How long does a 301 take to take effect in Google?

Googlebot needs to crawl the old URL to detect the redirect. For frequently crawled, established sites, this can happen within days. For lower-priority URLs, it may take a few weeks. The full ranking effect, meaning the new URL ranking where the old one was, typically takes 2 to 4 weeks from the time the redirect is crawled.

Can I reverse a 301 redirect?

Yes, but not instantly. Remove or change the redirect and Google will re-index the original URL over time. Browser caches are a bigger short-term problem. A browser that cached a 301 will keep redirecting users to the old destination until the cache expires. Do not rely on 301s to be easily reversible on a short timeline.

What happens if I leave a 302 in place for a long time?

Google has indicated that a long-standing 302 may eventually be treated as a 301, but no specific timeframe has been published and the behavior is not something you can rely on. If the move is permanent, change the redirect type. Don't wait and hope Google reclassifies it for you. A 302 that lingers long enough to get promoted creates the same problem as a misused 301, but without you making an explicit choice.

What happens if I do not set up any redirect?

The old URL returns a 404 (Not Found) or 410 (Gone). Google removes it from the index. Any links pointing to that URL stop passing authority. They point into a dead end. If the page has any organic traffic or inbound links, always set up a redirect when you move or retire it.

Do redirects slow down my site?

Each redirect adds latency, typically 50 to 300ms per hop. A single redirect is negligible. A redirect chain (URL A to B to C) compounds the delay and should be collapsed to a single hop. Keep your redirect architecture flat: one hop from source to destination wherever possible.

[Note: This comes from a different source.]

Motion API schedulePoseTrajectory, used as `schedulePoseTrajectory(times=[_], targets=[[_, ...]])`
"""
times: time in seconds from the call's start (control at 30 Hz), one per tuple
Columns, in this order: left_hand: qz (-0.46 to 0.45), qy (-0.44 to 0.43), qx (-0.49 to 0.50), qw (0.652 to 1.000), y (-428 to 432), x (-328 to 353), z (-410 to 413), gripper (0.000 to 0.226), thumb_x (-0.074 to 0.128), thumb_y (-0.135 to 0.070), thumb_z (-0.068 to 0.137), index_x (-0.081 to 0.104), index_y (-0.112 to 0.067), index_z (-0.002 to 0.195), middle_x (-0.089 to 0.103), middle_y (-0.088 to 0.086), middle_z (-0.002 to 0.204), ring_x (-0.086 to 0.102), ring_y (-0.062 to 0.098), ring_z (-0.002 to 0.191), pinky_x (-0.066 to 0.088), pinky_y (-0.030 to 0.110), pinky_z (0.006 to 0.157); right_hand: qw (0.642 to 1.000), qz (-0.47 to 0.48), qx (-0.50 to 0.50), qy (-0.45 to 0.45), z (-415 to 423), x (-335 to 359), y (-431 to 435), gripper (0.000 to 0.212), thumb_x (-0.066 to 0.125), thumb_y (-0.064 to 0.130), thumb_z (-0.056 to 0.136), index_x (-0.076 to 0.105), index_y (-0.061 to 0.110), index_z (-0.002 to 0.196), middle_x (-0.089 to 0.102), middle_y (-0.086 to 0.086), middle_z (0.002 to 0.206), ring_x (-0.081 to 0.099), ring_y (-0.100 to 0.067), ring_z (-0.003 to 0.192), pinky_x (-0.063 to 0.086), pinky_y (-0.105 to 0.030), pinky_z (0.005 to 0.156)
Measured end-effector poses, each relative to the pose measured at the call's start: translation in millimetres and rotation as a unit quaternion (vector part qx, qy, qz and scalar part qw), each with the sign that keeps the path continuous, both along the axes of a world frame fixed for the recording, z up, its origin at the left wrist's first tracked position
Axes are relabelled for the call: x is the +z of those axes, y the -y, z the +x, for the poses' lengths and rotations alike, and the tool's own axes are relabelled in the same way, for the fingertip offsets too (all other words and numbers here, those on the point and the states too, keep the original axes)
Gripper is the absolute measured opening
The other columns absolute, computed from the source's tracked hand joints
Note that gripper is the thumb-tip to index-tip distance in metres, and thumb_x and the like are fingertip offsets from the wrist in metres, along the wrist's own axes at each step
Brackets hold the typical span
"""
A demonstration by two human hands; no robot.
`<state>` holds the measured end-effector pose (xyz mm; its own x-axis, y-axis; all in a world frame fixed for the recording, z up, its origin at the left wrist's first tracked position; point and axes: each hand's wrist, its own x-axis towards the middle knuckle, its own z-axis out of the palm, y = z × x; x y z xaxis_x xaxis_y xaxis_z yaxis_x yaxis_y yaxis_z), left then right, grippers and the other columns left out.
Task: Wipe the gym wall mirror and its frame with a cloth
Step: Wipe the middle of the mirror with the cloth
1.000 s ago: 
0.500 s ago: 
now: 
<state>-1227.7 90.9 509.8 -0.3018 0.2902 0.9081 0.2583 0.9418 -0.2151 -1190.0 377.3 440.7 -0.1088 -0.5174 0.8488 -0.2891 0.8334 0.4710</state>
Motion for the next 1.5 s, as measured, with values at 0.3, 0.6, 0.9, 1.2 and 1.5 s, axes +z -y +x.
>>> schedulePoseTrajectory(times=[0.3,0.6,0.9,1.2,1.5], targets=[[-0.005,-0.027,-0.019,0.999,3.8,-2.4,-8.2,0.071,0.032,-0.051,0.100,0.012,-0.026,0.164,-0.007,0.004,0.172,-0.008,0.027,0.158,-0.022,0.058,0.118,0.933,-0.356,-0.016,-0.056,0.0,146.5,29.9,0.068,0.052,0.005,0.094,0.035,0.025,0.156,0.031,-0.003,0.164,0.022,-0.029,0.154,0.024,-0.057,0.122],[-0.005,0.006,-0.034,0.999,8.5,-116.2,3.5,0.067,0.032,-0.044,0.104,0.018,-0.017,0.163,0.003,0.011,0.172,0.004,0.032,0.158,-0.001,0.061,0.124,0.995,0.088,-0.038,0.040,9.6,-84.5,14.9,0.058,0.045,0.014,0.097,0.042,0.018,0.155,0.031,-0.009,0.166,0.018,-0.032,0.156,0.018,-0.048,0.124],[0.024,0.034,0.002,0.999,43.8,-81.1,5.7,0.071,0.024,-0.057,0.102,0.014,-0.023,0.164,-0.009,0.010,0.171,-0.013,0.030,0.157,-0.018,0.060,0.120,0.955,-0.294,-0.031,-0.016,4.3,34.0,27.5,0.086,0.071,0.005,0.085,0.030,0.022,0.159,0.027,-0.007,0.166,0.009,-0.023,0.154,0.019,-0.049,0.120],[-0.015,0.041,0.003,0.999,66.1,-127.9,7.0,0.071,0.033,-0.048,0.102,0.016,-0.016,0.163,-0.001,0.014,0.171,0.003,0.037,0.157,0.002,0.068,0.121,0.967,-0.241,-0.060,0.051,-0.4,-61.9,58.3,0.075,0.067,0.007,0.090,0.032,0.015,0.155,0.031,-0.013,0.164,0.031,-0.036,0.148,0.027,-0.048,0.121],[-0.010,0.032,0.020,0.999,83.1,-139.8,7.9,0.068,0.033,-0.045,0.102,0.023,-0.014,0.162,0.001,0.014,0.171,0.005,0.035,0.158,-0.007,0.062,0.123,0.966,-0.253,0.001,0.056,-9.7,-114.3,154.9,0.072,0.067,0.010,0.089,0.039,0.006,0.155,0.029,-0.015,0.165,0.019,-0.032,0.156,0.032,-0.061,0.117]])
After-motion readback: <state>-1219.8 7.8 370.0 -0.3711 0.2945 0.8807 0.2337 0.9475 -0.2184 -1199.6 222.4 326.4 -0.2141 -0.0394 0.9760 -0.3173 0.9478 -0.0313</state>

Summary: Which Redirect Should You Use?

Situation Use This Why
Permanent page move 301 Transfers ranking signals to new URL
Domain migration or rebrand 301 Consolidates all authority to new domain
URL restructuring 301 Old rankings carry over to new slugs
Retiring old content 301 to best match Preserves whatever authority the old URL had
A/B test variant 302 Keeps original URL canonical; no ranking side effects
Temporary campaign page 302 Original URL returns to active after campaign ends
Maintenance redirect 302 Real pages stay indexed while site is down
Login wall 302 Original page exists behind authentication
Redirect with POST method preservation 307 (temp) or 308 (perm) Prevents POST from converting to GET at the redirect
Not sure 301 Lower downside risk than 302 for an unknown case

301 and 302 redirects do the same thing for users. They do very different things for your search rankings. The distinction is not technical complexity. It comes down to one question: is this move permanent? If yes, 301. If not, 302. Get that right and the rest follows.